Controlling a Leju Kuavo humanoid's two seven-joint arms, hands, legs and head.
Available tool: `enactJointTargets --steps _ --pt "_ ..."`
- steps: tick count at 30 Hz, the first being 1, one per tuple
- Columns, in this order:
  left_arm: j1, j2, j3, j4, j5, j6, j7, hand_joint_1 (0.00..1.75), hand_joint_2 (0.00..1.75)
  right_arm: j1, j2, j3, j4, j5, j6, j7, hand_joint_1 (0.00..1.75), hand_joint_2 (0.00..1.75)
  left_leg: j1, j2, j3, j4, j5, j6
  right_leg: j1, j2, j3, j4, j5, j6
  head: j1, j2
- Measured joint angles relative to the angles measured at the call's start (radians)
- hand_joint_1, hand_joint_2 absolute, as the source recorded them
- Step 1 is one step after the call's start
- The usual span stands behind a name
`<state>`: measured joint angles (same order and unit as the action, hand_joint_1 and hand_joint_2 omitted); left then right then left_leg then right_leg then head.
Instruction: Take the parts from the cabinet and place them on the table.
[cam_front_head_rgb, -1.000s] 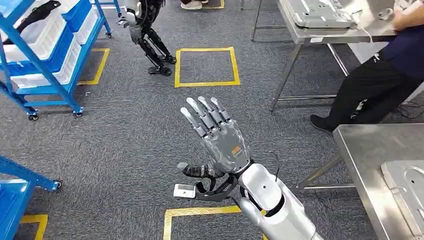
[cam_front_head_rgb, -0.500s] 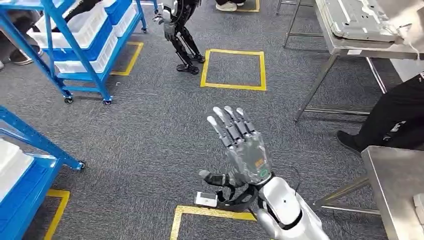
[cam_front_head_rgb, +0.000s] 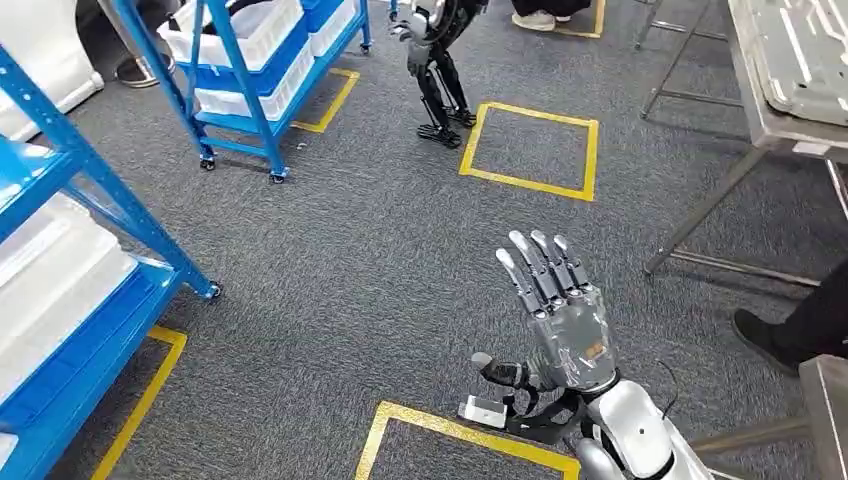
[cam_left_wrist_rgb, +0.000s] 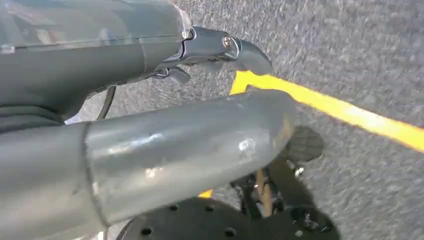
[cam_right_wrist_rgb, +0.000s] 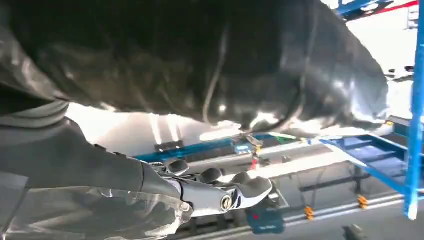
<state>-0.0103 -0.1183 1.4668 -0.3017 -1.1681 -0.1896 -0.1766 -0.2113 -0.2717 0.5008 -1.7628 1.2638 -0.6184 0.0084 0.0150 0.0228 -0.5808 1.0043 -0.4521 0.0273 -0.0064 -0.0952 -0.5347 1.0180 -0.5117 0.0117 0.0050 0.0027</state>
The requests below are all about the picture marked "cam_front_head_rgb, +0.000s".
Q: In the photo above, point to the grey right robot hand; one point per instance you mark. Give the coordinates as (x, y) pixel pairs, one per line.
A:
(573, 331)

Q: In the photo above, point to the yellow floor tape square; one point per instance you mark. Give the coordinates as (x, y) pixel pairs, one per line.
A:
(464, 434)

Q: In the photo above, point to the person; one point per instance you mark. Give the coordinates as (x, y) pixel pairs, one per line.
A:
(142, 69)
(533, 20)
(815, 324)

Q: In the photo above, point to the steel bench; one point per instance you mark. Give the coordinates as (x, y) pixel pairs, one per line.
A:
(828, 411)

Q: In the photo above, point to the steel table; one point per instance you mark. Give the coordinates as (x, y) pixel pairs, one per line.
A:
(762, 126)

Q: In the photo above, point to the black humanoid robot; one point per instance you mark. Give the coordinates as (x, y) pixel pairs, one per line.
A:
(430, 73)

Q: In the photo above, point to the grey metal tray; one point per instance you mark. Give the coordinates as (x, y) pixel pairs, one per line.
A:
(795, 53)

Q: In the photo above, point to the white plastic crate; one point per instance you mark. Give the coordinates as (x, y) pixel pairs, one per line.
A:
(265, 26)
(285, 93)
(331, 26)

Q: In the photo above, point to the blue wheeled shelf cart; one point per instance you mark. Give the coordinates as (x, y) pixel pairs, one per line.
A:
(233, 73)

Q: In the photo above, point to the blue metal shelf rack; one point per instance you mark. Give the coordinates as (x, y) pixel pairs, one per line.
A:
(79, 156)

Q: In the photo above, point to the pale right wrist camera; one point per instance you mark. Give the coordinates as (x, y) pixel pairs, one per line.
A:
(484, 412)

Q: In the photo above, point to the steel frame legs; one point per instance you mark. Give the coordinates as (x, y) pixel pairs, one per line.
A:
(669, 26)

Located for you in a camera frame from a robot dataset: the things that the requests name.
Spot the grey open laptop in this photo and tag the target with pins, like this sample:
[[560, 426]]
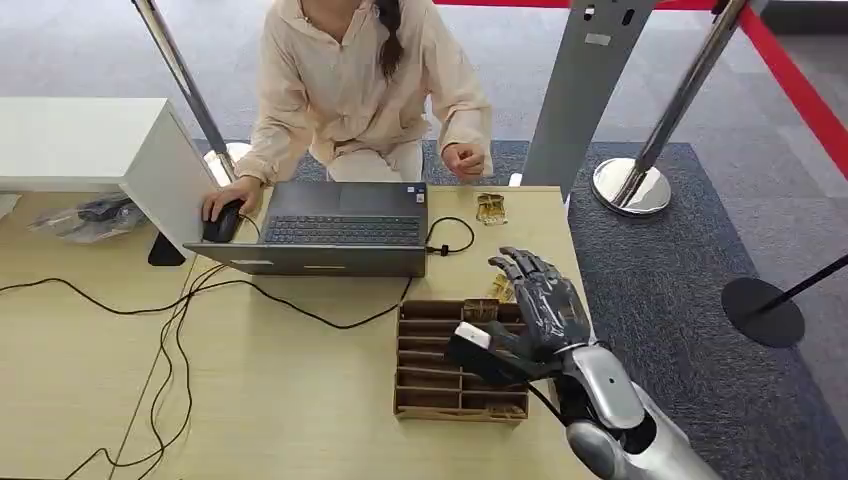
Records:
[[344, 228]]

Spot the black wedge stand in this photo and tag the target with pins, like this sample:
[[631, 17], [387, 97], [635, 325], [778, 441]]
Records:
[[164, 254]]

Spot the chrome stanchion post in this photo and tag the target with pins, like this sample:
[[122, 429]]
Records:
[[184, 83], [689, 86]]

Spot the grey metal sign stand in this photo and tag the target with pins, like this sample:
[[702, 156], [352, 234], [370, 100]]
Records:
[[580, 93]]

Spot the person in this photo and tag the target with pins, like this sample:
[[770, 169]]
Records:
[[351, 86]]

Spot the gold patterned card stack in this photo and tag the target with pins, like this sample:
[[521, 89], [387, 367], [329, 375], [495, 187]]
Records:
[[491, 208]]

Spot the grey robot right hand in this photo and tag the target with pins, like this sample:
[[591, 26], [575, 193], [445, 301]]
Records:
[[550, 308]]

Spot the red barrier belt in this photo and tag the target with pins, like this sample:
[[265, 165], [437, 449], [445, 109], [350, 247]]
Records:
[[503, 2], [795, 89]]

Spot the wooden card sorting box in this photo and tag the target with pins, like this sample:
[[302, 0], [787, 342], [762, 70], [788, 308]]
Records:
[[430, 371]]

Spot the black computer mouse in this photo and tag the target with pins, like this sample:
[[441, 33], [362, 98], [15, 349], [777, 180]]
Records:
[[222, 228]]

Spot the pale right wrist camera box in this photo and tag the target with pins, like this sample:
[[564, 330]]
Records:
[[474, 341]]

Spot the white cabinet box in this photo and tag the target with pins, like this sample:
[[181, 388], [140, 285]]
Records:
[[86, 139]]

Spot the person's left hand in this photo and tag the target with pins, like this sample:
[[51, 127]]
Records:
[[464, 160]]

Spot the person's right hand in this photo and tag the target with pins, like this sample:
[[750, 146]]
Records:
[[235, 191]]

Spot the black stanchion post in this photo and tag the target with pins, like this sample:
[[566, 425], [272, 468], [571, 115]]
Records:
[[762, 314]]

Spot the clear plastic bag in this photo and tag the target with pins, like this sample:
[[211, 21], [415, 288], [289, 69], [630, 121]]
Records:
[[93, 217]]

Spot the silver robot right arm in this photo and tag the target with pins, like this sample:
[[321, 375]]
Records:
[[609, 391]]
──────────
Task
Show every line in the entries where the string "camera" occurs.

Problem solution
Q: In the photo above, point to the pale right wrist camera; one point per instance you mark. Give the coordinates as (x, y) pixel pairs, one per line.
Located for you in a camera frame from a robot dataset: the things that the requests name.
Spot the pale right wrist camera box in this photo and tag the target with pins, like this sample:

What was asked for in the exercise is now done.